Are there levels of laws or special states which have not been described by todays science? I would be surprised if there were not. Are there other systems (universes) with other laws and exhibiting other states in existence? Very possibly. After all, this world we live in is obviously possible so we can at least assume that other nearly identical universes are possible. Is there an experiment that someone could do to tell if they were living in a universe which was real and actual as we assume ours is and one that is merely possible? If not is there a difference between possible and actual? (Ok, too many philosophical questions, my brain hurts. Back to the topic.) The difficulty arises when we say that, because there may be laws and states and universes which are not yet part of our model of the world, we can appeal to them as explanations for things before they are even discovered.

The concept of extra natural phenomena requires we actually talk about a natural phenomena with a supernatural or extra natural cause. We need to see something or hear something... sound or light or maybe just an experience at the the neural level. Perhaps the neurons in our vision centers fire for no explainable reason so that we see a mysterious light that no on else would be able to see or something happens in our temporal lobe where we spontaneously loose the sensation of time and space and we are left with the feeling that time and space are an illusion.

The central property for a phenomena to be considered as non-natural is that the cause must not be of a natural nature. (Sorry) The neural event can not be caused by a stray magnetic field or an excess of blood to the temporal lobe. A slamming door in the haunted house can not be wind or a sudden shift of balance due to frost heaving. Otherwise it is only being attributed to a non natural cause and is in actuality natural. Let us not get bogged down in what might be the properties of a supernatural or extra natural system. However, in order to speak about an extra natural world, we would need to suppose that this second system must in someway be different from the first or else it is just the natural world again. Hexagonal convection patterns in water would not qualify as extra natural because they are an unpredictable yet inevitable result of natural causes.

Believing in supernatural causes takes as a supposition that there are these two systems which usually seem to be completely unconnected. In the natural world for example, events that are probable happen often and events which are improbable happen rarely; matter behaves in a manner that is so consistent that we can model it and make predictions about it. People can not move against gravity without effort or assistance or pass through the same space as the walls of a building.

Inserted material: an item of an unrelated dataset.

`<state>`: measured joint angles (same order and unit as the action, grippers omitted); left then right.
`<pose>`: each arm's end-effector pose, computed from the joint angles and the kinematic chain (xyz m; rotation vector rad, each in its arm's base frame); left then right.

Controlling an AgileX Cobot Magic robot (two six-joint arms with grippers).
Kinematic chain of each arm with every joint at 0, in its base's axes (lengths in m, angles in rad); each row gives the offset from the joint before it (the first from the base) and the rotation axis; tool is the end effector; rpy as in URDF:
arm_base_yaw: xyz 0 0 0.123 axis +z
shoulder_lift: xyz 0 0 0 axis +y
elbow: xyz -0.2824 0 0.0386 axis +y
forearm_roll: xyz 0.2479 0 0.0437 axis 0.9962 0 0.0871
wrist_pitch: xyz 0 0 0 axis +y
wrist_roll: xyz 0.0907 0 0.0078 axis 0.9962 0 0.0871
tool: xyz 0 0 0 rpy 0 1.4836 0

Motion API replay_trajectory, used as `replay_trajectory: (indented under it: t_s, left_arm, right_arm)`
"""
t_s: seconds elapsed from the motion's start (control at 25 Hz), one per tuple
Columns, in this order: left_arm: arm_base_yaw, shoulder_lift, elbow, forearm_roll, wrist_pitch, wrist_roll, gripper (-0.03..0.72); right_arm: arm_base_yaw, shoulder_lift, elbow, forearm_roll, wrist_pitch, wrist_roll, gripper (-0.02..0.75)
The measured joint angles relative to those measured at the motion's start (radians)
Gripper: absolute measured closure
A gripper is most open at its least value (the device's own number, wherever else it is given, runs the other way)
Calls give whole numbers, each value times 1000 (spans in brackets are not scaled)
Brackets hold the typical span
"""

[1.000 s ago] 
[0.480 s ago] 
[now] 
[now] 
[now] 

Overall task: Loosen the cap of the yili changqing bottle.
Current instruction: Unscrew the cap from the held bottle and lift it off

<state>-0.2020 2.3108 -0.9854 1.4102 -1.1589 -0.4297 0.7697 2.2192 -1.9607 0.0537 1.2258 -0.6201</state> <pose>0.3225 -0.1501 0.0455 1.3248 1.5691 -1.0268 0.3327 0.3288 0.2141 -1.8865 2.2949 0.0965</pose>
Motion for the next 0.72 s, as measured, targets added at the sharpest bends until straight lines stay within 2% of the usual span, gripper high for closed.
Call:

The laws that the natural system follow may be at the level of atoms or the level of the ideal gas law or of psychology but since all of these are part of the same "natural" description of the universe we do not need to use another system to describe them.

Now we have these two suppositions:

1) There are two systems which differ in some manner; in the rules they follow, in our ability to make models and predictions about them... Whatever.

2) They must interact on occasion in order for there to be an extra natural phenomenon to discuss.

The problem is, as I see it, that in order to justify the devision of reality into two separate but interacting realms, you need to attribute some of the observations of effects in the natural world to the causes of the non natural world or else there is no need for one to believe in this non natural world. The reason this is a problem is that it seems to always yield the wrong answers. A good example would be lightning.

Every culture has had myths to explain lightning. Then Ben Franklin came along and everyone assumed that we now had a good natural explanation for lightning; It is the same phenomenon as the spark you get off door knobs. In the twentieth century however, have noticed something odd. The whether balloons in thunder clouds never observe the kinds of charge differentials needed to ionize the air. It requires a large voltage (3 million volts) to get the atoms over a small distance (one meter) to conduct electricity which is why static rarely jumps across the room at us. If we are strongly committed to look for natural causes first, we will simply accept that our model of lightning is incomplete. We know there are high charges in clouds, we just don't know why they are able to make the jump across the atmosphere. Keep studying the phenomena and some extra bit of information may be found to shed light on things.

If however, we are willing to attribute phenomena to either natural or extra natural causes we would say that since we have exhausted all natural causes for the arcing, the only available answer must be that there is a supernatural cause.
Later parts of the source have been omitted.